*Problem statement:*
This exercise asks for the whole listing to be restated exactly.

*Material provided:*
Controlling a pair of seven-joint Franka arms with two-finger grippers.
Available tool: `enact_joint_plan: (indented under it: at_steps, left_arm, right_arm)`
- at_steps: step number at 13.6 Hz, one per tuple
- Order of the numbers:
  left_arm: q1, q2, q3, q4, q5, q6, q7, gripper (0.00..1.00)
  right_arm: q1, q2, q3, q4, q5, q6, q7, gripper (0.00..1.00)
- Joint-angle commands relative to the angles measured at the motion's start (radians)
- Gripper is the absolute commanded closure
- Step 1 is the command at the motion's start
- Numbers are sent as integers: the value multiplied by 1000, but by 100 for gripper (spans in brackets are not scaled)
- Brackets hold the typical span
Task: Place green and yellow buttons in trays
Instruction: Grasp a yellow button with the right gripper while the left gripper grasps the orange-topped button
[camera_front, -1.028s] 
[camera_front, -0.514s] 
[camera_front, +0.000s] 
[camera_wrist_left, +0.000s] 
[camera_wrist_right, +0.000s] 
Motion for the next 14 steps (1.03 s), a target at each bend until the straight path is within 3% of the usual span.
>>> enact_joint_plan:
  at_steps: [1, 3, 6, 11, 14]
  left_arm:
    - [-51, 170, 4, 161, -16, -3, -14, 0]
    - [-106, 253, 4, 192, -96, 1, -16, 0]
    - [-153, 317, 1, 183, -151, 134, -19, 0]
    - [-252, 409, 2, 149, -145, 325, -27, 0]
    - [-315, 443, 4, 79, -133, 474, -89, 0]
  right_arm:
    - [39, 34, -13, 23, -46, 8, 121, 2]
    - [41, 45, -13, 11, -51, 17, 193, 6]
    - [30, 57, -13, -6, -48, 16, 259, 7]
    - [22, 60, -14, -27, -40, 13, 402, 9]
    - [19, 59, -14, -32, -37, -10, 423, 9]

*Response:*
Controlling a pair of seven-joint Franka arms with two-finger grippers.
Available tool: `enact_joint_plan: (indented under it: at_steps, left_arm, right_arm)`
- at_steps: step number at 13.6 Hz, one per tuple
- Order of the numbers:
  left_arm: q1, q2, q3, q4, q5, q6, q7, gripper (0.00..1.00)
  right_arm: q1, q2, q3, q4, q5, q6, q7, gripper (0.00..1.00)
- Joint-angle commands relative to the angles measured at the motion's start (radians)
- Gripper is the absolute commanded closure
- Step 1 is the command at the motion's start
- Numbers are sent as integers: the value multiplied by 1000, but by 100 for gripper (spans in brackets are not scaled)
- Brackets hold the typical span
Task: Place green and yellow buttons in trays
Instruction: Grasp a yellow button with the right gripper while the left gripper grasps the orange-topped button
[camera_front, -1.028s] 
[camera_front, -0.514s] 
[camera_front, +0.000s] 
[camera_wrist_left, +0.000s] 
[camera_wrist_right, +0.000s] 
Motion for the next 14 steps (1.03 s), a target at each bend until the straight path is within 3% of the usual span.
>>> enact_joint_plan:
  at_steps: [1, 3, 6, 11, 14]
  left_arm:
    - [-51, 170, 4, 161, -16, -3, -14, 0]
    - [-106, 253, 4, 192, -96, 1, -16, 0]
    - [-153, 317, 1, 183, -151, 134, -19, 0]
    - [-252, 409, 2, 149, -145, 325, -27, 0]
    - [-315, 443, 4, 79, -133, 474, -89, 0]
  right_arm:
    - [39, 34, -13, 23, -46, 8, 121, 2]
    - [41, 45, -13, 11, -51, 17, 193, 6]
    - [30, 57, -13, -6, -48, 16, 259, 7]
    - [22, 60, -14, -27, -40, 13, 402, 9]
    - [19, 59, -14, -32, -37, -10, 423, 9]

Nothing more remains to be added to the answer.